### Action item
Repeat nothing but the lines below running from the one containing "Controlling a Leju" to the one containing "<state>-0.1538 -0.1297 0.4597". Keep both end lines.

- Opening Delimiter -

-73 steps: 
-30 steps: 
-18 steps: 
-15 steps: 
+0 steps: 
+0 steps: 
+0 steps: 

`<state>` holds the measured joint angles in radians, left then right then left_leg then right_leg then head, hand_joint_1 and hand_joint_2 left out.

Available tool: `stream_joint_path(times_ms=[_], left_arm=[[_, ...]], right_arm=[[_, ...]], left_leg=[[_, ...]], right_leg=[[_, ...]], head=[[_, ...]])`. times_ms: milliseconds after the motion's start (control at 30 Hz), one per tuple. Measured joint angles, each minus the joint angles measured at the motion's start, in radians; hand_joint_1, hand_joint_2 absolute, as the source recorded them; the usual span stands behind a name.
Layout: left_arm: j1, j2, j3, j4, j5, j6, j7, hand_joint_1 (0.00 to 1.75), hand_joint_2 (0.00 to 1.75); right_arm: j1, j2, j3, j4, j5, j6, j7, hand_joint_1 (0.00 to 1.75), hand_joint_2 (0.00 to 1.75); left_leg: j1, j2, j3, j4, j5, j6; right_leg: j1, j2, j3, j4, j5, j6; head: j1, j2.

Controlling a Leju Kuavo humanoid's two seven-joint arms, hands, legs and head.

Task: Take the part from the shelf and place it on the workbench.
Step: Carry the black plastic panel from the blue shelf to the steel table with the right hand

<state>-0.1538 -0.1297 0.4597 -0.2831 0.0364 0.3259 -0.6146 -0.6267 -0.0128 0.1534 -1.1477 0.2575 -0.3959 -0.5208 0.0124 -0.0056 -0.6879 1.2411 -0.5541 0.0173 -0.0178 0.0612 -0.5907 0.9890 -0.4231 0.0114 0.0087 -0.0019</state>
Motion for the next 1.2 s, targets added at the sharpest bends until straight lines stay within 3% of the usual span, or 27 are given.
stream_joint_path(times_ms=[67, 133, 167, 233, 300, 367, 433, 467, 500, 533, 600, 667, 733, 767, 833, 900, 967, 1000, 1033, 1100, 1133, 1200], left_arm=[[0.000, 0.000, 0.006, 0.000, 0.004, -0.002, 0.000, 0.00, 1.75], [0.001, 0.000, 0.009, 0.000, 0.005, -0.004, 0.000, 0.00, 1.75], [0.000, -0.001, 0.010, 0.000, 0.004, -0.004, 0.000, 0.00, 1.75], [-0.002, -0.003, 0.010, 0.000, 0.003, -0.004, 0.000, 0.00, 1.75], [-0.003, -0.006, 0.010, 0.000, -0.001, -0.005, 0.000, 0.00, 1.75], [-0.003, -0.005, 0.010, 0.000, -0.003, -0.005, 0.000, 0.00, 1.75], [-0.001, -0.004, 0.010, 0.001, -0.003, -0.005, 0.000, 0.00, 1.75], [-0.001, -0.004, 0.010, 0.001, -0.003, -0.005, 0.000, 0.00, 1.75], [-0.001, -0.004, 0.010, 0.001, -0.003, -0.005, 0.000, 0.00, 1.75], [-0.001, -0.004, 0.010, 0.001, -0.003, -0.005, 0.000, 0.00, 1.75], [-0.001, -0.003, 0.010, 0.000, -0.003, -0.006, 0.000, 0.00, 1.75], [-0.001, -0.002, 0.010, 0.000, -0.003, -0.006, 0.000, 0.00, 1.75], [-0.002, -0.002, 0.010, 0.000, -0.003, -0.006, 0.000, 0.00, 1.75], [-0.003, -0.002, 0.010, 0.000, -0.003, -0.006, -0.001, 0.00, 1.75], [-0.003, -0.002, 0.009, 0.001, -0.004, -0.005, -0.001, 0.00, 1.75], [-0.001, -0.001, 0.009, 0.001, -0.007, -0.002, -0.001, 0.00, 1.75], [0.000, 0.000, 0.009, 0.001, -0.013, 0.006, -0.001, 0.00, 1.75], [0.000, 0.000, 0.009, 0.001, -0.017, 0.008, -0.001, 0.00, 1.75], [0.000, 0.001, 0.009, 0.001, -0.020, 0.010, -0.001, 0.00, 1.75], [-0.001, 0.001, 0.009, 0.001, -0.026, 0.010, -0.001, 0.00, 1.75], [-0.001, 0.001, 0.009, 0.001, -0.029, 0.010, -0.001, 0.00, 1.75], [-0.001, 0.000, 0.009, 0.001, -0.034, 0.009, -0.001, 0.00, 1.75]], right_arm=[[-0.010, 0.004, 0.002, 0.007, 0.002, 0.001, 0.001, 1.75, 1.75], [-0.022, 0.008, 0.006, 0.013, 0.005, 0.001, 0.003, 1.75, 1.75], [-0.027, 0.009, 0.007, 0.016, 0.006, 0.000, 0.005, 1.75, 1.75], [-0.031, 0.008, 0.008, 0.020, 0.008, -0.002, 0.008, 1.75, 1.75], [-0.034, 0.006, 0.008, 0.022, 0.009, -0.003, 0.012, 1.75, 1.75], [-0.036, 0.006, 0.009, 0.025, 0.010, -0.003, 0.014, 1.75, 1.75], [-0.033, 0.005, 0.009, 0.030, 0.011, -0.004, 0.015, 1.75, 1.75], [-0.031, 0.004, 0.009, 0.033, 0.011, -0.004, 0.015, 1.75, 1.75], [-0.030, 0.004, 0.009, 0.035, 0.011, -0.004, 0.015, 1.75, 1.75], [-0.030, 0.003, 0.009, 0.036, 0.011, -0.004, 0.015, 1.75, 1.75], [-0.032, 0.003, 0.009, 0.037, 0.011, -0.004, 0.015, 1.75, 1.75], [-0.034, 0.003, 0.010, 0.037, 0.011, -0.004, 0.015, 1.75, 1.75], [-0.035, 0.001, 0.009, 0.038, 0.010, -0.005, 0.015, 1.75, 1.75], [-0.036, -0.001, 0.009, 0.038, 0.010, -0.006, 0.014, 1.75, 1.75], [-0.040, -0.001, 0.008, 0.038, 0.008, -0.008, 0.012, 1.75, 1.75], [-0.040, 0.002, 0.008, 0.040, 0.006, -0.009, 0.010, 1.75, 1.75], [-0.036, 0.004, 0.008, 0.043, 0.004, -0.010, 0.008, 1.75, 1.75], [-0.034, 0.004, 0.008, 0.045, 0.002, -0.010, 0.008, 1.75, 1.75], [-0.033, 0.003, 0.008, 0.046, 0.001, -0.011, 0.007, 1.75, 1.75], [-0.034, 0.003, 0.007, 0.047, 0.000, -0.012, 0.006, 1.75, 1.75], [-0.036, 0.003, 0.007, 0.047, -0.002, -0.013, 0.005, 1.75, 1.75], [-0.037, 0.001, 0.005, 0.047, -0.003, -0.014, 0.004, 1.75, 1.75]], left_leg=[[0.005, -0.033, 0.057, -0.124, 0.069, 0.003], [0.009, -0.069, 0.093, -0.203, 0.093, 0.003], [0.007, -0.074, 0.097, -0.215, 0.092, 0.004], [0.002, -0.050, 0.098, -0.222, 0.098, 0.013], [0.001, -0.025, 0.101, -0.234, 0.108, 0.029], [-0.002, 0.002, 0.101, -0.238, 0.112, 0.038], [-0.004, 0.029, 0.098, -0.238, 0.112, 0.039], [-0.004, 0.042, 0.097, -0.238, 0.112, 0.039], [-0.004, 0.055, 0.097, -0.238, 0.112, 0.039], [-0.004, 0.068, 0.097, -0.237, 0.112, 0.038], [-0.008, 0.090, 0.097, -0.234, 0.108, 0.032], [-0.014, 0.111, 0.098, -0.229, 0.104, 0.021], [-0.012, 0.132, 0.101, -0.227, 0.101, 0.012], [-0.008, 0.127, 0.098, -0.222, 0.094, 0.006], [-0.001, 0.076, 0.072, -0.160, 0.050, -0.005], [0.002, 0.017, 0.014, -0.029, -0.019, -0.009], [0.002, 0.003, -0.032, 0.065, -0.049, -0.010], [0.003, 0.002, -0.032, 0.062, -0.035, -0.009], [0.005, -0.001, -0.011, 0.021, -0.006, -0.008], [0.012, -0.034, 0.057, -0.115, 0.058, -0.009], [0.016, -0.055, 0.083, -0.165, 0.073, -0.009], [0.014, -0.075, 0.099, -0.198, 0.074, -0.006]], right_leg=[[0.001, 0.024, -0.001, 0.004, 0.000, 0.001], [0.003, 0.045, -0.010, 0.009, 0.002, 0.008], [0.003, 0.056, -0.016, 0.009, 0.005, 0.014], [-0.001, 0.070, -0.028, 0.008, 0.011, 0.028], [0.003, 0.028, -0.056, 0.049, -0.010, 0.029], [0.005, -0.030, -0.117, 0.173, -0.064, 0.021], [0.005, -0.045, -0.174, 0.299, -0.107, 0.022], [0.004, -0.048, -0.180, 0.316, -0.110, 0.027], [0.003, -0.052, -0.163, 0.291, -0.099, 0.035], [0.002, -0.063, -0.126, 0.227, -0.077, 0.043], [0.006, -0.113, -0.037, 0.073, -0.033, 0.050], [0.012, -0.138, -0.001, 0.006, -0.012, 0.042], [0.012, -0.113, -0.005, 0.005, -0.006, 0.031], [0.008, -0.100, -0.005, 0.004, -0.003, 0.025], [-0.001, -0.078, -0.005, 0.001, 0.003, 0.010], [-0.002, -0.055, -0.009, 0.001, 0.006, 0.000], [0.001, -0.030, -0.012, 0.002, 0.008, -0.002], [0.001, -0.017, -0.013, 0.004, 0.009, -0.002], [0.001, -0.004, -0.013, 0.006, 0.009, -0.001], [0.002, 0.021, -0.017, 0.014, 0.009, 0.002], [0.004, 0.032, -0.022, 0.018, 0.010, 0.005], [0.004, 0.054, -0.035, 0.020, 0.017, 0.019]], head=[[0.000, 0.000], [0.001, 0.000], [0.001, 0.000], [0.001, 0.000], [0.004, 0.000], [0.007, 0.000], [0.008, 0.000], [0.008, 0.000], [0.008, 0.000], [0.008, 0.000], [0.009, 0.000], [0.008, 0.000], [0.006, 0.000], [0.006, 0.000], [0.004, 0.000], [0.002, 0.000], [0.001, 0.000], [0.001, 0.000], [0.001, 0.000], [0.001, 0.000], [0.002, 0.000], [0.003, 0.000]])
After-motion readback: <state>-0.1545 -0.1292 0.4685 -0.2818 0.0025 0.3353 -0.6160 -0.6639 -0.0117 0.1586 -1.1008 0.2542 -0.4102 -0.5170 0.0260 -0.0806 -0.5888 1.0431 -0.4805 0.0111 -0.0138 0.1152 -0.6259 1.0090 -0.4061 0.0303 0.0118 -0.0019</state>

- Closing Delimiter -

### Exercise output
Controlling a Leju Kuavo humanoid's two seven-joint arms, hands, legs and head.

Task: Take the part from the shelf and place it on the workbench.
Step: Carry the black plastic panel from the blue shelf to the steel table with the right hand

<state>-0.1538 -0.1297 0.4597 -0.2831 0.0364 0.3259 -0.6146 -0.6267 -0.0128 0.1534 -1.1477 0.2575 -0.3959 -0.5208 0.0124 -0.0056 -0.6879 1.2411 -0.5541 0.0173 -0.0178 0.0612 -0.5907 0.9890 -0.4231 0.0114 0.0087 -0.0019</state>

This exercise has now been completed.